Starting at the top line, print the entries below exactly as they are and skip every picture.

Segment Start: DATA LISTING

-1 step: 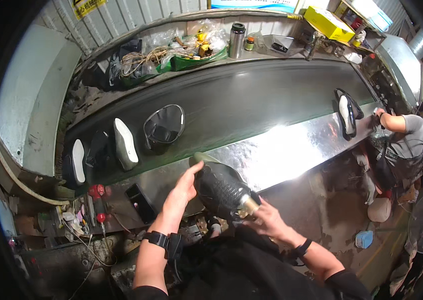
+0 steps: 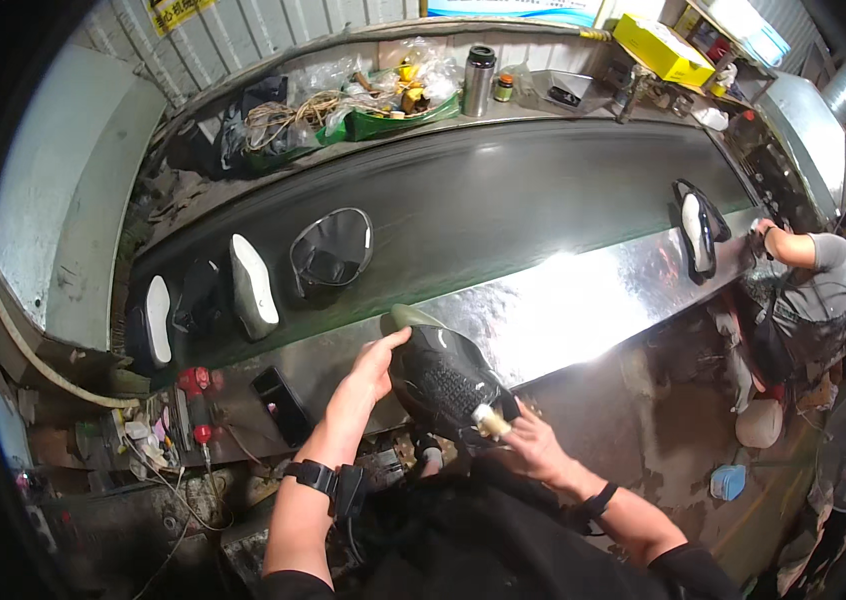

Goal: Manually assemble and check shoe components using industrial machines and conveyor belt.

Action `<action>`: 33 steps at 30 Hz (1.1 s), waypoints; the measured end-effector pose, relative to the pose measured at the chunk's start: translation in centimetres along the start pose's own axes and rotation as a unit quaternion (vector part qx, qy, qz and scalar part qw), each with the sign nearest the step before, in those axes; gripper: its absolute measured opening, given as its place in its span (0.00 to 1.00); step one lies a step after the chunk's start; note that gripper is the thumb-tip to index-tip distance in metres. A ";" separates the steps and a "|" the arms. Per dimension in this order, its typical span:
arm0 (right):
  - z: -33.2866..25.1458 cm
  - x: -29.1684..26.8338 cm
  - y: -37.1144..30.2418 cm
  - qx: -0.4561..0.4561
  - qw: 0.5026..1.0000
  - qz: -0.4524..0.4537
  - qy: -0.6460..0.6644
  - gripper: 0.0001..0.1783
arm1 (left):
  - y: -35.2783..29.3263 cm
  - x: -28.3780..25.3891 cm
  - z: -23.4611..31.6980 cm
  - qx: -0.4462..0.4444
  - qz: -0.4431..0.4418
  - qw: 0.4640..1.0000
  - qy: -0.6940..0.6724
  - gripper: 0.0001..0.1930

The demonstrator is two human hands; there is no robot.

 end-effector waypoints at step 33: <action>6.1 7.1 0.5 0.069 0.989 -0.029 0.127 0.47 | 2.9 0.8 2.0 0.279 0.289 0.726 0.558 0.31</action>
Point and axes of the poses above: each hand's wrist, its own y-axis towards the middle knuckle, its own x-axis out of the palm, z = x × y, the point moved 8 cm from there along y, towards the middle knuckle, and after that the axes turned 6 degrees about x, right-handed, at the moved point
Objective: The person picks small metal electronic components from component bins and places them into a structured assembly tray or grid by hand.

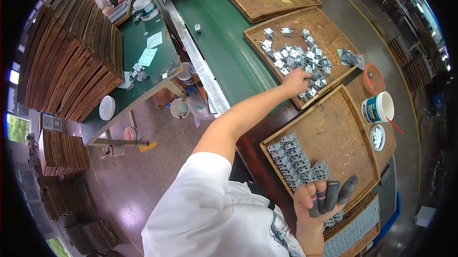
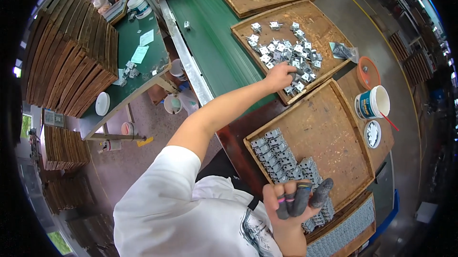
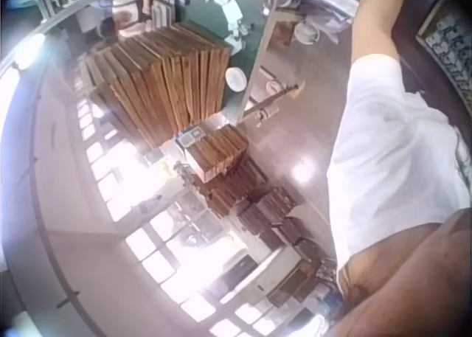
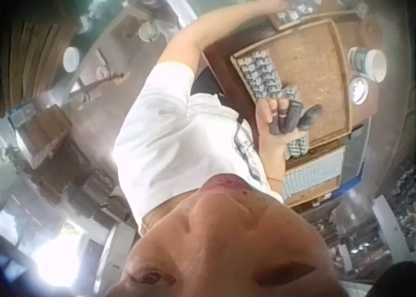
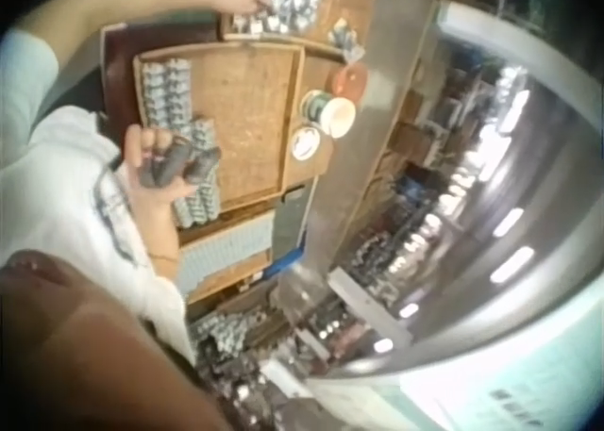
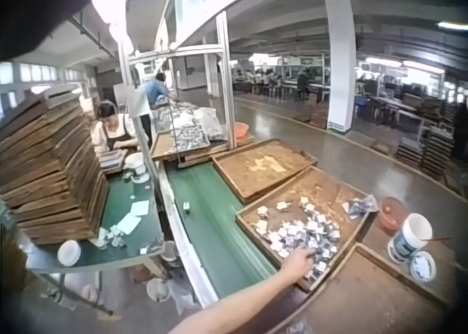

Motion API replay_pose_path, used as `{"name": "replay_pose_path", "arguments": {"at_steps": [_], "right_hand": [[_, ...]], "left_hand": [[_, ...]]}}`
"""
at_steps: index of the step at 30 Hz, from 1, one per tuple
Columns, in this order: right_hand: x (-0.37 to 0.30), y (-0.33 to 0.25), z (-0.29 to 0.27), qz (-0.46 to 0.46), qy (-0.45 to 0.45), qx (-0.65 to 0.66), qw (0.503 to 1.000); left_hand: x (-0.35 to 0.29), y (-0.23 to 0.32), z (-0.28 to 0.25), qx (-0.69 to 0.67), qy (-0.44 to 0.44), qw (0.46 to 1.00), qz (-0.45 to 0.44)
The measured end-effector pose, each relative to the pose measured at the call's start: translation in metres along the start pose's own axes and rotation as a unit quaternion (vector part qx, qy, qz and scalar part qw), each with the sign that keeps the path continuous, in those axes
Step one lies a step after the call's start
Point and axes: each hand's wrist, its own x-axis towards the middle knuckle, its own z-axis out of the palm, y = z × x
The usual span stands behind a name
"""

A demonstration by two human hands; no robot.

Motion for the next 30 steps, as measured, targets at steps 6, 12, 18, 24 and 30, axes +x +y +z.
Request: {"name": "replay_pose_path", "arguments": {"at_steps": [6,12,18,24,30], "right_hand": [[0.005,0.005,-0.014,-0.067,0.17,0.006,0.983],[0.017,0.017,-0.02,-0.062,0.273,-0.006,0.96],[0.047,0.019,-0.034,-0.029,0.186,-0.022,0.982],[0.054,0.008,-0.035,-0.117,0.216,-0.015,0.969],[0.029,0.002,-0.056,-0.146,0.335,-0.044,0.93]], "left_hand": [[0.01,-0.004,-0.002,-0.439,-0.023,0.858,-0.265],[0.01,-0.026,-0.021,-0.546,-0.106,0.794,-0.244],[0.0,-0.034,-0.053,-0.664,-0.106,0.708,-0.214],[0.011,-0.076,-0.093,-0.665,0.105,0.68,-0.291],[0.015,-0.198,-0.211,0.09,0.276,0.9,-0.325]]}}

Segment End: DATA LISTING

**RESULT BELOW**
-1 step: 
+0 steps: 

Goal: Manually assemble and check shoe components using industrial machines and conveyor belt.

Action `<action>`: 33 steps at 30 Hz (1.1 s), waypoints; the measured end-effector pose, relative to the pose measured at the chunk's start: translation in centimetres along the start pose's own axes and rotation as a unit quaternion (vector part qx, qy, qz and scalar part qw), each with the sign nearest the step before, in those axes; gripper: its absolute measured opening, given as its place in its span (0.00 to 1.00); step one lies a step after the chunk's start; note that gripper is the thumb-tip to index-tip distance in metres. A ";" separates the steps and a "|" the arms. Per dimension in this order, its typical span:
arm0 (right):
  - z: -33.2866..25.1458 cm
  - x: -29.1684..26.8338 cm
  - y: -37.1144..30.2418 cm
  - qx: -0.4561..0.4561
  - qw: 0.5026..1.0000
  - qz: -0.4524..0.4537
  - qy: -0.6460..0.6644
  - gripper: 0.0001..0.1783
arm1 (left):
  - y: -35.2783..29.3263 cm
  - x: -28.3780..25.3891 cm
  - z: -23.4611..31.6980 cm
  - qx: -0.4462..0.4444
  - qz: -0.4431..0.4418
  - qw: 0.4640..1.0000
  - qy: -0.6940..0.6724
  - gripper: 0.0001..0.1930

The demonstrator is two human hands; there is no robot.

 end-effector waypoints at step 33: <action>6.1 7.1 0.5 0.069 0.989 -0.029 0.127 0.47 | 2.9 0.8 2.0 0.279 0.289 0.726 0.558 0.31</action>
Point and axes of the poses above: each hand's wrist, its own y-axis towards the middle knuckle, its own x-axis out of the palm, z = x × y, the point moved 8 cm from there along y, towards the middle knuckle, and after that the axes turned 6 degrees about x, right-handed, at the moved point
Objective: The person picks small metal electronic components from component bins and places them into a structured assembly tray or grid by hand.


Motion API replay_pose_path, used as `{"name": "replay_pose_path", "arguments": {"at_steps": [_], "right_hand": [[_, ...]], "left_hand": [[_, ...]]}}`
"""
at_steps: index of the step at 30 Hz, from 1, one per tuple
Columns, in this order: right_hand: x (-0.37 to 0.30), y (-0.33 to 0.25), z (-0.29 to 0.27), qz (-0.46 to 0.46), qy (-0.45 to 0.45), qx (-0.65 to 0.66), qw (0.503 to 1.000); left_hand: x (-0.35 to 0.29), y (-0.23 to 0.32), z (-0.28 to 0.25), qx (-0.69 to 0.67), qy (-0.44 to 0.44), qw (0.46 to 1.00), qz (-0.45 to 0.44)
The measured end-effector pose, each relative to the pose measured at the call's start: translation in metres along the start pose's own axes and rotation as a unit quaternion (vector part qx, qy, qz and scalar part qw), each with the sign that keeps the path continuous, in those axes
Step one lies a step after the call's start
Point and axes: each hand's wrist, its own x-axis towards the middle knuckle, its own z-axis out of the palm, y = z × x
The usual span stands behind a name
"""

A demonstration by two human hands; no robot.

Motion for the next 30 steps, as measured, targets at steps 6, 12, 18, 24 and 30, axes +x +y +z.
Request: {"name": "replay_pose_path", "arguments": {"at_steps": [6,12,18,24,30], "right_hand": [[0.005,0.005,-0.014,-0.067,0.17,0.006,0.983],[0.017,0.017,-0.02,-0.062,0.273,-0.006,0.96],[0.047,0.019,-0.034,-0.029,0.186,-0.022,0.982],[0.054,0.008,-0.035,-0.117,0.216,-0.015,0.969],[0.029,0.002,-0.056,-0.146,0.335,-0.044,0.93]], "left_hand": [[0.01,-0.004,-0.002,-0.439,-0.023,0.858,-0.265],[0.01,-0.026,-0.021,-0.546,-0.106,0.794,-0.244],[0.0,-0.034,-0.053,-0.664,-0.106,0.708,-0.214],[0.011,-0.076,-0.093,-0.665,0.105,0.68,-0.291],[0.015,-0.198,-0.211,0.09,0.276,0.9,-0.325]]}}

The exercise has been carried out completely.